Me levantaron entre dos y me abracé al primero que tropecé, que era un grumete y rompió también á llorar como un tonto. No sé las cosas que hicieron conmigo los buenos de los ingleses. Me obligaron á beber de un trago una copa enorme de brandy, me pusieron un traje de franela, me dieron fricciones, me acostaron, me echaron encima qué sé yo cuantas mantas, y me dejaron solito.

¿Qué sentí aquella noche? Verá Vd.... Cosas muy raras: no fué delirar, pero se le parecía mucho. Al principio sudaba algo y no tenía valor para mover un dedo, de puro feliz que me encontraba. Después, al oir el ruido del mar, me parecía que aún estaba dentro de él, y que las olas me batían y me empujaban{228} aquí y allí. Luégo iban desfilando muchas caras: mis compañeros, el tercero á la luz del cigarro, el capitán, y gentes que no veía hacía tiempo, y hasta un chiquillo que se me había muerto años antes...

En fin, por acabar luégo: llegamos á Newcastle, se me alivió la vista, el cónsul nos dió una guinea para tabaco, y á los pocos días nos embarcamos en un barco español con rumbo á Marineda. ¡Qué diferencia del buque inglés! Nuestros paisanos nos hicieron dormir en el pañol de las velas, sobre un pedazo de lona: apenas conseguimos un poco de rancho y galleta por comida: como si fuésemos perros.

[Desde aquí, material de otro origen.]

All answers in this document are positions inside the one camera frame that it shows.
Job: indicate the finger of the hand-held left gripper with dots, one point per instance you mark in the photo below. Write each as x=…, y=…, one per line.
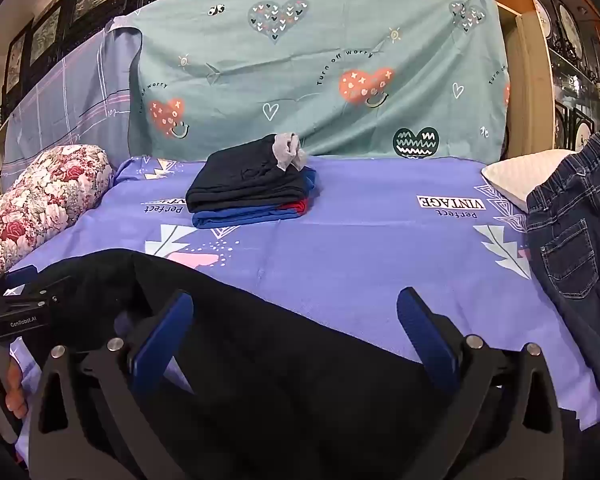
x=40, y=294

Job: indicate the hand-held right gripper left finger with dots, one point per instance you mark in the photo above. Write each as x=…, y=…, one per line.
x=161, y=342

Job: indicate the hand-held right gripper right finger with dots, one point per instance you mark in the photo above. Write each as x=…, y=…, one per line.
x=425, y=342

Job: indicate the black pants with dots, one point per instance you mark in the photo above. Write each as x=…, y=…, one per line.
x=290, y=360
x=240, y=180

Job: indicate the folded black pants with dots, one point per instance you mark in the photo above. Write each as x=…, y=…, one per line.
x=240, y=180

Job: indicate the person's left hand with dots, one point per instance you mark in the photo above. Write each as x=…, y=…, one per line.
x=16, y=390

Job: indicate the floral pillow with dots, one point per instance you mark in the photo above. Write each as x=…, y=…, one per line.
x=40, y=200

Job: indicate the purple printed bed sheet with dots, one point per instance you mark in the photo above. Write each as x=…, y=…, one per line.
x=355, y=250

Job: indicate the folded blue garment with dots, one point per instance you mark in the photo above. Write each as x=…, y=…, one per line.
x=230, y=218

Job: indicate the dark blue jeans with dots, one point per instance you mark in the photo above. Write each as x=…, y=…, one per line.
x=570, y=240

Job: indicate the folded red garment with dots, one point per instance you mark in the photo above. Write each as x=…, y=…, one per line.
x=297, y=206

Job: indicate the white folded cloth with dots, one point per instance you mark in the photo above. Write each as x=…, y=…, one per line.
x=515, y=177

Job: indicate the grey-blue plaid sheet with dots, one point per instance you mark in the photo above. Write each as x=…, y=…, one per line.
x=80, y=100

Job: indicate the decorative plate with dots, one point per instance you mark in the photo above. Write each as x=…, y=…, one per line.
x=543, y=16
x=583, y=134
x=568, y=26

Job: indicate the teal heart printed sheet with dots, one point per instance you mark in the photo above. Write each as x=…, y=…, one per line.
x=305, y=60

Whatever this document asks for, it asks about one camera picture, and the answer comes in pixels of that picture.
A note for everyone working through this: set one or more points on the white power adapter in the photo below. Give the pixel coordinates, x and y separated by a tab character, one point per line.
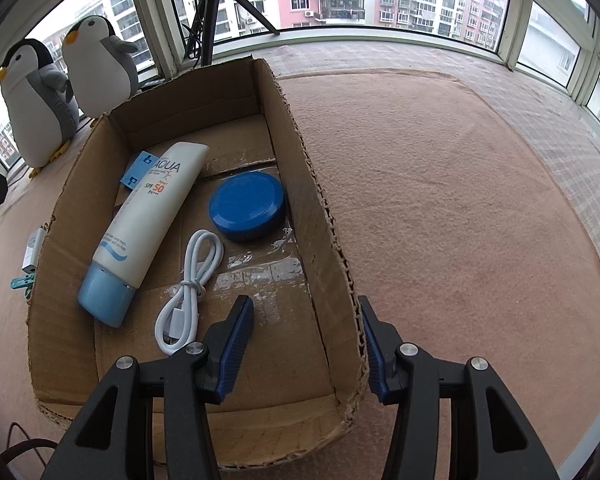
32	250

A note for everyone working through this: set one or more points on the white window frame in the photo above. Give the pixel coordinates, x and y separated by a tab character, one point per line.
150	20

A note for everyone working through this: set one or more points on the large penguin plush toy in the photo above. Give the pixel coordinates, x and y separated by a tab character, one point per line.
35	110

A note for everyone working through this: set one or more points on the teal clothes peg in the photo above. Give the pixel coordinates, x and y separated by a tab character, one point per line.
22	283

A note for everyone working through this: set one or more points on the white sunscreen tube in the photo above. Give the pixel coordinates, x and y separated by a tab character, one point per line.
150	220

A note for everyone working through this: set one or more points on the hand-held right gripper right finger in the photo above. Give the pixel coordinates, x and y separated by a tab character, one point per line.
377	360

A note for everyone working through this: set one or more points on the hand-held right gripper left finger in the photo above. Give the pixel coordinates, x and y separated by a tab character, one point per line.
237	345

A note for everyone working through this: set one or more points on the blue phone stand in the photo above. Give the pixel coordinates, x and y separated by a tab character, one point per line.
139	165

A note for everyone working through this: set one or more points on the black tripod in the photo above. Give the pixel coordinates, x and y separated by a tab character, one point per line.
210	15

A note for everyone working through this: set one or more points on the brown blanket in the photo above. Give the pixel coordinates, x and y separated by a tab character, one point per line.
455	210

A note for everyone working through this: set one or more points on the cardboard box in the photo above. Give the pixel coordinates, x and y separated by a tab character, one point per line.
280	360

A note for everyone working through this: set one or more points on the checkered mat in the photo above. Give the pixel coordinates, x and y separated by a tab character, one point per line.
380	57

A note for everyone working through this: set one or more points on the small penguin plush toy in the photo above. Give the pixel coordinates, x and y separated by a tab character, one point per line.
97	70

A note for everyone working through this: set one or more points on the blue round case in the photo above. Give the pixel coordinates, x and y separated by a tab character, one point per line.
247	205

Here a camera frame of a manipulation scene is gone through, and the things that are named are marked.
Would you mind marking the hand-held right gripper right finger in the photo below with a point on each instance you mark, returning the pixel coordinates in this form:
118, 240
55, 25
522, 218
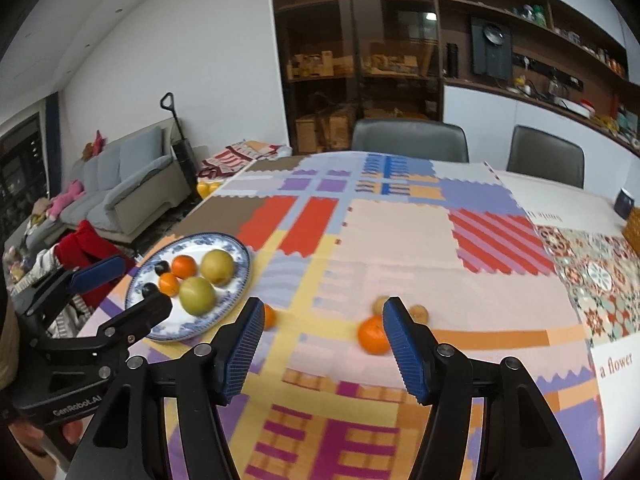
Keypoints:
407, 350

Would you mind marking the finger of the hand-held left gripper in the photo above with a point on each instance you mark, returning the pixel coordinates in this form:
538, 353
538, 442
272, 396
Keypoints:
145, 310
97, 272

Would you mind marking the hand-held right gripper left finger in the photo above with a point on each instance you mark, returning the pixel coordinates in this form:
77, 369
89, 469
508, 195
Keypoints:
242, 350

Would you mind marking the dark plum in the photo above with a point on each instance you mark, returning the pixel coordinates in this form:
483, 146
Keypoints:
149, 290
161, 268

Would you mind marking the orange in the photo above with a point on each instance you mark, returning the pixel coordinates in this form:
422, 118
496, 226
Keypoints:
269, 317
374, 336
169, 284
184, 266

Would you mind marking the brown kiwi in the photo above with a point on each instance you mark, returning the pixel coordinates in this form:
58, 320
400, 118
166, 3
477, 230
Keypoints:
420, 314
379, 306

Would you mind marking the blue rimmed white plate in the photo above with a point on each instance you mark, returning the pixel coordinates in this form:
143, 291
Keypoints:
200, 324

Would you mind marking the yellow green pear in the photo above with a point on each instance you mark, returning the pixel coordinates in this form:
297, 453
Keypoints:
197, 296
217, 266

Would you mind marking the person's left hand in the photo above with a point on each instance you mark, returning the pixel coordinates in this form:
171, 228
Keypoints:
72, 430

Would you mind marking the red cloth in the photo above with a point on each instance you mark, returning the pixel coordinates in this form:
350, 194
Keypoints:
92, 245

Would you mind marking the white striped cloth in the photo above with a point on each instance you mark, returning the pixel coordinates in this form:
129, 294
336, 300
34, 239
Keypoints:
42, 265

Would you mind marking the grey sofa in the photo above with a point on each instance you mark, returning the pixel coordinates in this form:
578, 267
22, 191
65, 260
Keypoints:
130, 180

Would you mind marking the colourful patchwork tablecloth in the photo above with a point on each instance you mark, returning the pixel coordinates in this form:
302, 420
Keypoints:
400, 240

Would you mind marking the brown and pink plush toy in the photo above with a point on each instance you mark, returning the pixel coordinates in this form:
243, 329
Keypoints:
95, 146

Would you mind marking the black upright vacuum cleaner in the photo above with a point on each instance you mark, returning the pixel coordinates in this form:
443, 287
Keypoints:
182, 155

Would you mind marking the folded patterned blanket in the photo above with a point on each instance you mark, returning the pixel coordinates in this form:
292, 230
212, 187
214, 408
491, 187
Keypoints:
240, 157

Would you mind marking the grey dining chair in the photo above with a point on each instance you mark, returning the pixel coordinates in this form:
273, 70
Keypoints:
545, 157
410, 140

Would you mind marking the white tile pattern tablecloth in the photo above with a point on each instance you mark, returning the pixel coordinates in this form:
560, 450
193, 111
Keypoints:
620, 400

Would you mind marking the woven wicker basket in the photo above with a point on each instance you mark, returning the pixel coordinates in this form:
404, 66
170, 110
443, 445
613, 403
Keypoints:
634, 230

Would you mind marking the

De la llegada, ¿qué quiere Vd. que diga? Á mi mujer le habían dado por cierta mi muerte; en la calle le cantaban los chiquillos coplas anunciándosela. Supóngase Vd. cómo estaba, y cómo me recibió. Ahora he de ir al santuario de la Guardia: no tengo dinero para misas: pero iré á pié, descalzo, con el mismo traje que tenía cuando me halaron sobre la cubierta del Duncan: chaleco roto por los garfios del salvavidas, pantalón chamuscado, y la cabeza en pelo: se reirán de verme en tal facha: no me importa: quiero besar el manto de la Virgen, y rezar allí una Salve.

Me faltará para pan, pero no para comprar una fotografía del San Gregorio... ¿Ha visto Vd. cómo quedó? El casco parece un esqueleto de persona, y aún humea: el cargamento de algodón arde todavía: dentro se ve un charco negro, cosas de vidrio y de metal fundidas y torcidas... ¡Imponente!

¿Que si me da miedo volver á embarcarme?... ¡Bah!{229} ¡Lo qué está de Dios... por mucho que el hombre se defienda...! Ya tengo colocación buscada. ¿Quiere Vd. algo para Manila? ¿Que le traiga á Vd. algún juguete de los que hacen los chinos? El domingo saldremos.

. . . . . . . . . . . . . . . . . . . . . . . . . . . . . . . . . . .

Dí al cocinero del San Gregorio unos cuantos puros. Tiene el cocinero del San Gregorio buena sombra y arte para narrar con viveza y colorido. Durante la narración, ví acudir varias veces las lágrimas á sus ojos azules, ya sanos del todo.